### DATA FOR ANALYSIS

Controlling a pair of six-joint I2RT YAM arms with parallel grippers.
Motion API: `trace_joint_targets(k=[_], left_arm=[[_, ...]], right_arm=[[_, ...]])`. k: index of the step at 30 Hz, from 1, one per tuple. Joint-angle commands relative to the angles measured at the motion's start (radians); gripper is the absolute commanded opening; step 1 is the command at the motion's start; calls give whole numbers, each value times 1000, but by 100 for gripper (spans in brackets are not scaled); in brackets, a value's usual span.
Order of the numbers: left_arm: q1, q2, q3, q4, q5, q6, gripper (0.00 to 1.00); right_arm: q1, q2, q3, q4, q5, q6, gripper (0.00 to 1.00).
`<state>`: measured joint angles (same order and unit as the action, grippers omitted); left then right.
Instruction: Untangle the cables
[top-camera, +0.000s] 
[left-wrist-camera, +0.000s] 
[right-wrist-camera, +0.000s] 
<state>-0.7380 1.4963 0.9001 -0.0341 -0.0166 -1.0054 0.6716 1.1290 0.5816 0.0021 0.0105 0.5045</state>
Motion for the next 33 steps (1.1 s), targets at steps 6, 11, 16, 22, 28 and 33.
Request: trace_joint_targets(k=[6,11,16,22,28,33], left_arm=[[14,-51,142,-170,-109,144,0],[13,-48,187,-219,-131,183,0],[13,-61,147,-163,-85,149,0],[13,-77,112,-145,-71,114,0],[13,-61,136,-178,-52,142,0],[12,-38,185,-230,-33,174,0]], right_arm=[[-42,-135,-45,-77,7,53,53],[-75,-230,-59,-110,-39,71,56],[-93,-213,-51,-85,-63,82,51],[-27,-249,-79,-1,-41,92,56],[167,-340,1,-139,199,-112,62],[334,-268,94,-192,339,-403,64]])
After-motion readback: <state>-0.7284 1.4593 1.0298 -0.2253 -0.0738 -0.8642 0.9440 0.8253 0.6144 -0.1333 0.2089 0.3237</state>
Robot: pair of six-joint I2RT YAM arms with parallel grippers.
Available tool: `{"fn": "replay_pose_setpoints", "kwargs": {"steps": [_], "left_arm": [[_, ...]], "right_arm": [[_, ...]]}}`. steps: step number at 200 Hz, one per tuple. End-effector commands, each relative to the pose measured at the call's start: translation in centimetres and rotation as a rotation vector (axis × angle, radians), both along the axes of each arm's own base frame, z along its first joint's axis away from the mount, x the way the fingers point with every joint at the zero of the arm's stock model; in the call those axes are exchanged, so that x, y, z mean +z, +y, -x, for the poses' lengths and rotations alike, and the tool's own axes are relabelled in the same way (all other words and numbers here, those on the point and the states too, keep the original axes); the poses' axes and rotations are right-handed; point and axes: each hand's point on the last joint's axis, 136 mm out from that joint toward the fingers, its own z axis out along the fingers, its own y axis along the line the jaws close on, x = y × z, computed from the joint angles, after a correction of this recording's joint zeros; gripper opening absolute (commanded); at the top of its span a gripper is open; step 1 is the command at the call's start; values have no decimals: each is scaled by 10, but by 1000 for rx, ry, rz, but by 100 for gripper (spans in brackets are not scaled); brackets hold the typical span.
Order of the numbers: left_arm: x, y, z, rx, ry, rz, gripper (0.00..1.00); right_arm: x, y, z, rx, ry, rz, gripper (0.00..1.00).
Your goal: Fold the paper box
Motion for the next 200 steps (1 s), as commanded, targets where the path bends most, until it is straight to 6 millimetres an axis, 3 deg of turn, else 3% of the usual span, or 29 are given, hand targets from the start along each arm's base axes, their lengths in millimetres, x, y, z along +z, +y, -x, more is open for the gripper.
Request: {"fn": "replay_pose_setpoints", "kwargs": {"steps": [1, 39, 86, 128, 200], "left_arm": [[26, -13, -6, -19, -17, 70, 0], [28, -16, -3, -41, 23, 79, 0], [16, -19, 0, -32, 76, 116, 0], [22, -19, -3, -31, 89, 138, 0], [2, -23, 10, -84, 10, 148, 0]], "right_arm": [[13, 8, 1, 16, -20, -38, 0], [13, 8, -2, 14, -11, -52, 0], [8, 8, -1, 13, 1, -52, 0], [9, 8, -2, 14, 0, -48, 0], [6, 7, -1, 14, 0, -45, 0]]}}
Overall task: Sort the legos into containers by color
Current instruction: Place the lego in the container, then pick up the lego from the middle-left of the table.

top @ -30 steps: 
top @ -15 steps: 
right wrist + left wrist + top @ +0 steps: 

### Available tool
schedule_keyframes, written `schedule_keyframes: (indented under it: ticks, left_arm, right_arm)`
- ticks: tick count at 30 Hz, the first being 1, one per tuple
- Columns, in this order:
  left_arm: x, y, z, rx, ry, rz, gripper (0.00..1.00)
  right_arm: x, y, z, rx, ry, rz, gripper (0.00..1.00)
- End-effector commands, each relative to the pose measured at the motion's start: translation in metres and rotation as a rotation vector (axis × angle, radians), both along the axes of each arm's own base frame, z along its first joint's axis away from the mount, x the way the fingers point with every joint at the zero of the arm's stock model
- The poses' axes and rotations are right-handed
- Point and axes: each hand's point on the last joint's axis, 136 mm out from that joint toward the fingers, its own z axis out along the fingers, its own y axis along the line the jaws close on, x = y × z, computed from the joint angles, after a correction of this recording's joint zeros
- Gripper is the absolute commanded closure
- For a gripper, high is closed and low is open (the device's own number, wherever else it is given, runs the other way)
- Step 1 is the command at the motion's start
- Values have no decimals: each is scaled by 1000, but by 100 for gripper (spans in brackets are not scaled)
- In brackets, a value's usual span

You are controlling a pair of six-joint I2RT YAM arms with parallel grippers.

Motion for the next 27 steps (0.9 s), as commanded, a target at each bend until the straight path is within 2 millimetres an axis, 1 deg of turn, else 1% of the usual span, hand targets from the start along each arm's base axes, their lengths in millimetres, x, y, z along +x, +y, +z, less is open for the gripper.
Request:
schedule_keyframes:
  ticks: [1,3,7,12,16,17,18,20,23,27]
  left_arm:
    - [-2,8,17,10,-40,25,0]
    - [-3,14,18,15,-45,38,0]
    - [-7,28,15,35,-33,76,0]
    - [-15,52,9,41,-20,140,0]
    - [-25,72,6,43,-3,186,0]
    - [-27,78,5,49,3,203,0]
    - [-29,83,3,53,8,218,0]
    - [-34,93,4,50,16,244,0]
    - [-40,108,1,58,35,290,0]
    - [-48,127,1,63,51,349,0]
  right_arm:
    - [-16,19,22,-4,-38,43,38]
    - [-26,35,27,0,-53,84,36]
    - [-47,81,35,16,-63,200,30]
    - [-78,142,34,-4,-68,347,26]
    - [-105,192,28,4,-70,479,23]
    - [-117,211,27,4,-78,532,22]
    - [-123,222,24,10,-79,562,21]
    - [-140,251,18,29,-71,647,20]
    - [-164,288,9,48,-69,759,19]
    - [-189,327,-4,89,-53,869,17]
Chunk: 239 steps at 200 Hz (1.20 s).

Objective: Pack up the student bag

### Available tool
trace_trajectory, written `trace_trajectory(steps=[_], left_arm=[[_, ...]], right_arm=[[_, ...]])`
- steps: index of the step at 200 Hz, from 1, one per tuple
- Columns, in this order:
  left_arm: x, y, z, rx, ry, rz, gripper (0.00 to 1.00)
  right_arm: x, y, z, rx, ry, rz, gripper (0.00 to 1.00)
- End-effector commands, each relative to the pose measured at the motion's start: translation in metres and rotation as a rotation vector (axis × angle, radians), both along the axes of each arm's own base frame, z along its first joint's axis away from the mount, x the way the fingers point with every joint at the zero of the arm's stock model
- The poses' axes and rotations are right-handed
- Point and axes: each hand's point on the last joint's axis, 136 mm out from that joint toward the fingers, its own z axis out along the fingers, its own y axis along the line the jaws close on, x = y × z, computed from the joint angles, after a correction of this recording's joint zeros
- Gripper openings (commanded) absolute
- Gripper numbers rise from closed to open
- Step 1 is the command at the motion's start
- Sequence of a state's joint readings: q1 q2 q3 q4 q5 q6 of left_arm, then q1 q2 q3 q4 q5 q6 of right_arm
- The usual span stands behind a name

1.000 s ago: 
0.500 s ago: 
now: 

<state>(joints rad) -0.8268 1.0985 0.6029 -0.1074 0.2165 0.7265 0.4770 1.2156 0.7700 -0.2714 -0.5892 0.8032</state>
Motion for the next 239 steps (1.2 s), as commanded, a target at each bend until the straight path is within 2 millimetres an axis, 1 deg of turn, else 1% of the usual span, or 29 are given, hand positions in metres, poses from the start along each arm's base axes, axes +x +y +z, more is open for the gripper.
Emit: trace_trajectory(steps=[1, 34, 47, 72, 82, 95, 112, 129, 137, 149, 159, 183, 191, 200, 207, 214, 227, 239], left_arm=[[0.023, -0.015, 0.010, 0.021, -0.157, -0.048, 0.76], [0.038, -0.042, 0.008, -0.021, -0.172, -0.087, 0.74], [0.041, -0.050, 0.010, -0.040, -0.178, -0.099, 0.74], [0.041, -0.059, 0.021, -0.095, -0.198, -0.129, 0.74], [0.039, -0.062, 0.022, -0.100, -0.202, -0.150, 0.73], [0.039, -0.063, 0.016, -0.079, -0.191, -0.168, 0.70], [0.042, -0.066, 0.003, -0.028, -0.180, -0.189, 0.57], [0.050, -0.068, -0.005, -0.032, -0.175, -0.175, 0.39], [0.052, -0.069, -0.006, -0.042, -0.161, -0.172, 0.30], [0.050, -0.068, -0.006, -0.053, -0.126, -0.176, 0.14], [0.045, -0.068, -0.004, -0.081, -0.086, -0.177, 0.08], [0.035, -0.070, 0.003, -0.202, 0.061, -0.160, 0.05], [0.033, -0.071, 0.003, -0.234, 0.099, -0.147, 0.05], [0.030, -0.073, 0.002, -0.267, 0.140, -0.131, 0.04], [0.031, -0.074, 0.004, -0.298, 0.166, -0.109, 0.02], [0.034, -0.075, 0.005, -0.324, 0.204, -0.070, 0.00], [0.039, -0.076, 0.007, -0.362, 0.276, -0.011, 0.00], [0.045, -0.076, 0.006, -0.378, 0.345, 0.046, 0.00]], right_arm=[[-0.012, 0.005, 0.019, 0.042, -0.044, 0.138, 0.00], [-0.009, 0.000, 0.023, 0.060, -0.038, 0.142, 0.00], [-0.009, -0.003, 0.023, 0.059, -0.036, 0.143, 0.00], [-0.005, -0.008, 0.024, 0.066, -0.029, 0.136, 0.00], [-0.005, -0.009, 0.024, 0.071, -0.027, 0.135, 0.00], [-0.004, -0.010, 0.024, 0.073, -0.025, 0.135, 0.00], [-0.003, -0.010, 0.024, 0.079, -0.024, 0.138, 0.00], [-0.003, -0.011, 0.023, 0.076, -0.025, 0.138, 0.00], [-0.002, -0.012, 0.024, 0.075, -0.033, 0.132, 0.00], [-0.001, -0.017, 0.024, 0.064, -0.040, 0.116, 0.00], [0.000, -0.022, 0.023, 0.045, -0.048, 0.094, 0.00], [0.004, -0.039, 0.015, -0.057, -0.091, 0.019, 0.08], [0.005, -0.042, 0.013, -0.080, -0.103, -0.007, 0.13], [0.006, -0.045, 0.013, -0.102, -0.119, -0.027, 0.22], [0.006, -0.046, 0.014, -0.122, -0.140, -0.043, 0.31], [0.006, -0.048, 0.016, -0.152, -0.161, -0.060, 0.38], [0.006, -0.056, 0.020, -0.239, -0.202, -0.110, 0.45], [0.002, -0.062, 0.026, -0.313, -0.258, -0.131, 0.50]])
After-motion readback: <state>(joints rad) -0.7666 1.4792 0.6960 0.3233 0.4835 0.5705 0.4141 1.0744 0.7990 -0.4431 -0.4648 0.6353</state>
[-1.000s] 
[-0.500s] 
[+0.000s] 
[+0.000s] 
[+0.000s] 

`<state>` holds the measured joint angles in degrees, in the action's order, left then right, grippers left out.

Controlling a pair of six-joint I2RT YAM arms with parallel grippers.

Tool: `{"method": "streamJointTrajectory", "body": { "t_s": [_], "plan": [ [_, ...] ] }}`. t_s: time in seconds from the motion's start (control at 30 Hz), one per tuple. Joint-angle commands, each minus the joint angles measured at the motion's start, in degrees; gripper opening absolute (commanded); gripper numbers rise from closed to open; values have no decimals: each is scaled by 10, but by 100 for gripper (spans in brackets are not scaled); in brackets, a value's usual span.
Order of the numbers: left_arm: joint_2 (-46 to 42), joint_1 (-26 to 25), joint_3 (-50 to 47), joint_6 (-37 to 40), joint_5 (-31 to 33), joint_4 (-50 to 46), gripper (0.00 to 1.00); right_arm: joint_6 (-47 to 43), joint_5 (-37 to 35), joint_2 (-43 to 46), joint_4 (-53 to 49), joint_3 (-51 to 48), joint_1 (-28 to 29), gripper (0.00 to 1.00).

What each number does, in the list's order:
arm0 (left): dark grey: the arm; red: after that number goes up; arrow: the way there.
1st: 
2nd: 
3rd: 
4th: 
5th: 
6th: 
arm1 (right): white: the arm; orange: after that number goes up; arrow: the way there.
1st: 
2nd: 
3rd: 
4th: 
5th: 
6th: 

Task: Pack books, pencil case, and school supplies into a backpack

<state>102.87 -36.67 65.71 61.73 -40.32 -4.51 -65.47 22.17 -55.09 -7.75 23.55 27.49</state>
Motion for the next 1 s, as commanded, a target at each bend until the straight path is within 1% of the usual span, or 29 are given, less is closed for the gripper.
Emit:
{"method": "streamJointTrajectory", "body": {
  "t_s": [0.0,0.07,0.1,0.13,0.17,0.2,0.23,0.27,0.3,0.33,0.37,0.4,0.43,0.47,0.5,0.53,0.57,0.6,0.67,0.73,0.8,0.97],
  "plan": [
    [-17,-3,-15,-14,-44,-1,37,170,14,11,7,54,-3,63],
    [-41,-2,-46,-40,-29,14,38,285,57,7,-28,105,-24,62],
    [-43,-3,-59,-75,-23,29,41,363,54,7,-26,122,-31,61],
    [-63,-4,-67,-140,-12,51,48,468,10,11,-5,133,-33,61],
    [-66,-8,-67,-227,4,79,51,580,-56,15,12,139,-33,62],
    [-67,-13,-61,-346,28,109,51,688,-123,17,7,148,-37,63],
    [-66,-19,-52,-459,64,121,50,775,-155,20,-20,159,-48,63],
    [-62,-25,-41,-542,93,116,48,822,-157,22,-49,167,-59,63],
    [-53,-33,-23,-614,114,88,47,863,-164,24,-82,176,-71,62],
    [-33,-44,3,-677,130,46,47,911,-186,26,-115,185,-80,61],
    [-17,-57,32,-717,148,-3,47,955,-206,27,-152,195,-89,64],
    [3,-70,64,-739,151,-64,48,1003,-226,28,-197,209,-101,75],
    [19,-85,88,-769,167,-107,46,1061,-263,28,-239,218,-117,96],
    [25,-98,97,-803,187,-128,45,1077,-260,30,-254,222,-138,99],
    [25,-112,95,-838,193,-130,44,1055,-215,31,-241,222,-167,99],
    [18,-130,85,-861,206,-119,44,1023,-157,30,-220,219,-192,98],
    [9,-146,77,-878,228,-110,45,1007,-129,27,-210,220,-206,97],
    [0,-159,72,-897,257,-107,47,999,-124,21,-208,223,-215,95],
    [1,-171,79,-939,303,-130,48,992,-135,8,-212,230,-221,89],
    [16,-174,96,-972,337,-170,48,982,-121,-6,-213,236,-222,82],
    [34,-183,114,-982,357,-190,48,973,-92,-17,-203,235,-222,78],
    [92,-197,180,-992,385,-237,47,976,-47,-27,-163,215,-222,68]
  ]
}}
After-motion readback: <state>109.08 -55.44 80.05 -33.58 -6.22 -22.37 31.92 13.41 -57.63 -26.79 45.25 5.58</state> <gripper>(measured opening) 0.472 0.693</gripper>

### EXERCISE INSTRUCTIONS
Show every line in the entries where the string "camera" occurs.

### SOLUTION
[top-camera, +0.000s] 
[left-wrist-camera, +0.000s] 
[right-wrist-camera, +0.000s] 

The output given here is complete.